- _Assignment_: Copy out each line of the data below in which "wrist" appears.

================

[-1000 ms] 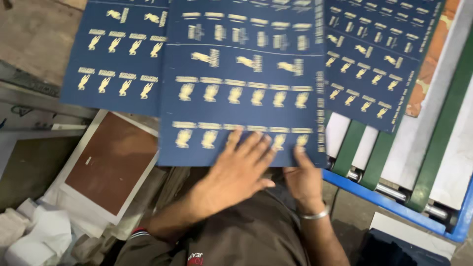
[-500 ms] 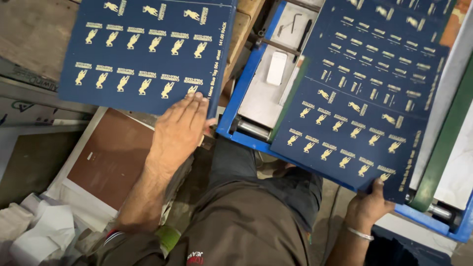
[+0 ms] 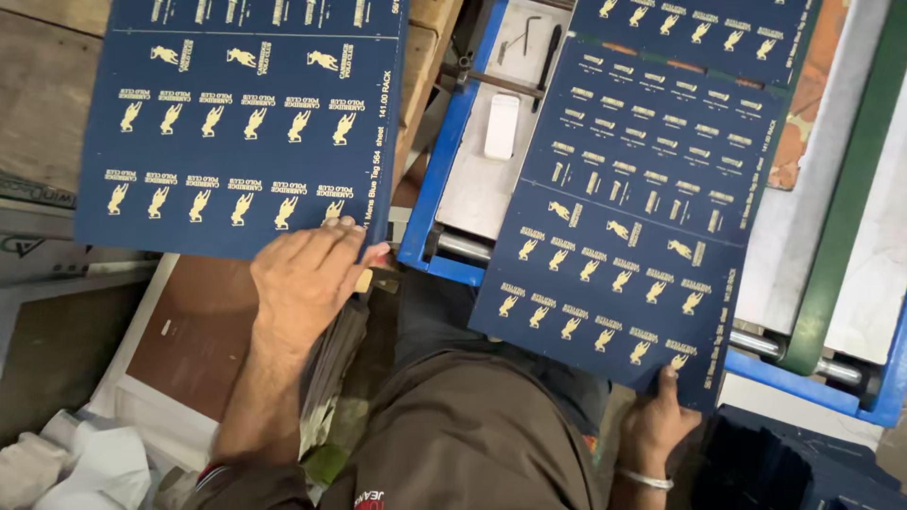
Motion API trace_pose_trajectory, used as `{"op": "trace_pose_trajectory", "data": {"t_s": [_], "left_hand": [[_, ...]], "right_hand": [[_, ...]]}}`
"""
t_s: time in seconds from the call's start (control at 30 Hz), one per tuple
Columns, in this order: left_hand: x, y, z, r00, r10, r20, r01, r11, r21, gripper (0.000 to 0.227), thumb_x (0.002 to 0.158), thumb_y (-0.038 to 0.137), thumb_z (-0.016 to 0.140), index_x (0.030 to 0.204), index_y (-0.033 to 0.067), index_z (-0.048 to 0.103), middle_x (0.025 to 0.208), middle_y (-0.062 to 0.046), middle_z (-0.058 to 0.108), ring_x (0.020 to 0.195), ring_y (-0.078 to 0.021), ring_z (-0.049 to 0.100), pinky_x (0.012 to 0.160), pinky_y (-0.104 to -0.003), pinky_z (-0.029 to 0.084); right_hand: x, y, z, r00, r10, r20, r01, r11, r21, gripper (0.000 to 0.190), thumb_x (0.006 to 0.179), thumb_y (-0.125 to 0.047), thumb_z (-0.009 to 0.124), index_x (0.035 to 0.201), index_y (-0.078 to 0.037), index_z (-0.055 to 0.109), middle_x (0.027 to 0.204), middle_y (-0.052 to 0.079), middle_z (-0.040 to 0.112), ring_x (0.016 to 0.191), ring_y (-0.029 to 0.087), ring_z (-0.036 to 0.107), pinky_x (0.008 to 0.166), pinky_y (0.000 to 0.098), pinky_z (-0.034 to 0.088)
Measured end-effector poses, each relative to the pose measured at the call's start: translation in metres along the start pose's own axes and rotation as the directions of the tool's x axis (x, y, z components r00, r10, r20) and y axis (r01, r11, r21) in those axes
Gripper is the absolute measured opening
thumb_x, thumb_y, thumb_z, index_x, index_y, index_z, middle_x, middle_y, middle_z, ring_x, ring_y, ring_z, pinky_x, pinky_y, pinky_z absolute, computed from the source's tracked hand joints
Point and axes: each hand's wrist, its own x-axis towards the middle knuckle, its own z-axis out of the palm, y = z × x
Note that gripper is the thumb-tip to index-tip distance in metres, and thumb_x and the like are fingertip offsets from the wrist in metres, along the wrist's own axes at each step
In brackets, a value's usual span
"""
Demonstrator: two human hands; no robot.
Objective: The person feeds blue printed sheets into a roller machine and retrieves them from the other side. The person repeats this process continuously, handling the sheets one by one and stacking them on a wooden surface to the left.
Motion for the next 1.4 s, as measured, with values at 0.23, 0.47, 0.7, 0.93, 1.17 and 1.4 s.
{"op": "trace_pose_trajectory", "data": {"t_s": [0.23, 0.47, 0.7, 0.93, 1.17, 1.4], "left_hand": [[0.007, 0.002, -0.010, 0.975, -0.095, 0.202, 0.114, 0.990, -0.085, 0.043, 0.074, 0.023, 0.083, 0.111, 0.0038, 0.075, 0.110, -0.007, 0.074, 0.100, -0.0265, 0.067, 0.088, -0.042, 0.053], [-0.006, -0.014, -0.017, 0.981, -0.119, 0.153, 0.114, 0.992, 0.045, 0.060, 0.067, 0.020, 0.083, 0.123, 0.0048, 0.068, 0.127, -0.015, 0.067, 0.124, -0.0334, 0.060, 0.112, -0.052, 0.042], [-0.013, -0.039, -0.019, 0.936, -0.179, 0.305, 0.202, 0.978, -0.048, 0.063, 0.073, 0.019, 0.083, 0.132, 0.0051, 0.066, 0.133, -0.016, 0.067, 0.124, -0.0343, 0.061, 0.107, -0.048, 0.046], [-0.007, -0.029, -0.011, 0.879, -0.476, 0.025, 0.440, 0.790, -0.426, 0.025, 0.103, 0.012, 0.067, 0.128, 0.0094, 0.071, 0.125, -0.009, 0.073, 0.117, -0.0259, 0.071, 0.102, -0.041, 0.057], [0.021, 0.121, 0.032, 0.968, 0.073, 0.240, -0.020, 0.976, -0.215, 0.064, 0.084, 0.036, 0.069, 0.134, -0.0021, 0.063, 0.135, -0.020, 0.063, 0.130, -0.0338, 0.054, 0.116, -0.058, 0.035], [0.014, 0.051, 0.000, 0.924, -0.027, 0.381, 0.043, 0.999, -0.033, 0.068, 0.092, 0.050, 0.063, 0.137, -0.0007, 0.058, 0.141, -0.020, 0.058, 0.136, -0.0360, 0.048, 0.116, -0.060, 0.030]], "right_hand": [[0.054, -0.008, 0.041, 0.998, 0.045, 0.050, -0.051, 0.990, 0.133, 0.040, 0.102, 0.004, 0.059, 0.140, 0.004, 0.050, 0.133, 0.015, 0.062, 0.117, 0.027, 0.068, 0.099, 0.0407, 0.062], [0.105, 0.023, 0.049, 0.966, 0.163, 0.199, -0.200, 0.963, 0.182, 0.030, 0.107, -0.007, 0.059, 0.134, 0.003, 0.050, 0.123, 0.016, 0.064, 0.107, 0.029, 0.070, 0.089, 0.0429, 0.062], [0.073, 0.037, 0.060, 0.805, 0.416, 0.422, -0.429, 0.901, -0.069, 0.031, 0.109, -0.017, 0.052, 0.131, 0.004, 0.055, 0.119, 0.022, 0.068, 0.104, 0.032, 0.072, 0.088, 0.0414, 0.062], [0.008, -0.019, 0.140, 0.613, 0.351, 0.708, -0.372, 0.919, -0.134, 0.041, 0.106, -0.016, 0.053, 0.139, 0.006, 0.053, 0.130, 0.023, 0.066, 0.110, 0.033, 0.070, 0.090, 0.0426, 0.062], [-0.036, -0.048, 0.186, 0.449, 0.436, 0.780, -0.567, 0.814, -0.129, 0.047, 0.103, -0.024, 0.061, 0.142, 0.001, 0.053, 0.128, 0.017, 0.064, 0.107, 0.033, 0.068, 0.075, 0.0433, 0.055], [0.025, -0.045, 0.151, 0.899, 0.265, 0.349, -0.320, 0.941, 0.109, 0.039, 0.097, 0.001, 0.059, 0.136, 0.001, 0.056, 0.126, 0.011, 0.066, 0.108, 0.021, 0.071, 0.089, 0.0352, 0.064]]}}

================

- _Completed task_:
Point and axes: each hand's wrist, its own x-axis towards the middle knuckle, its own z-axis out of the palm, y = z × x
Note that gripper is the thumb-tip to index-tip distance in metres, and thumb_x and the like are fingertip offsets from the wrist in metres, along the wrist's own axes at each step

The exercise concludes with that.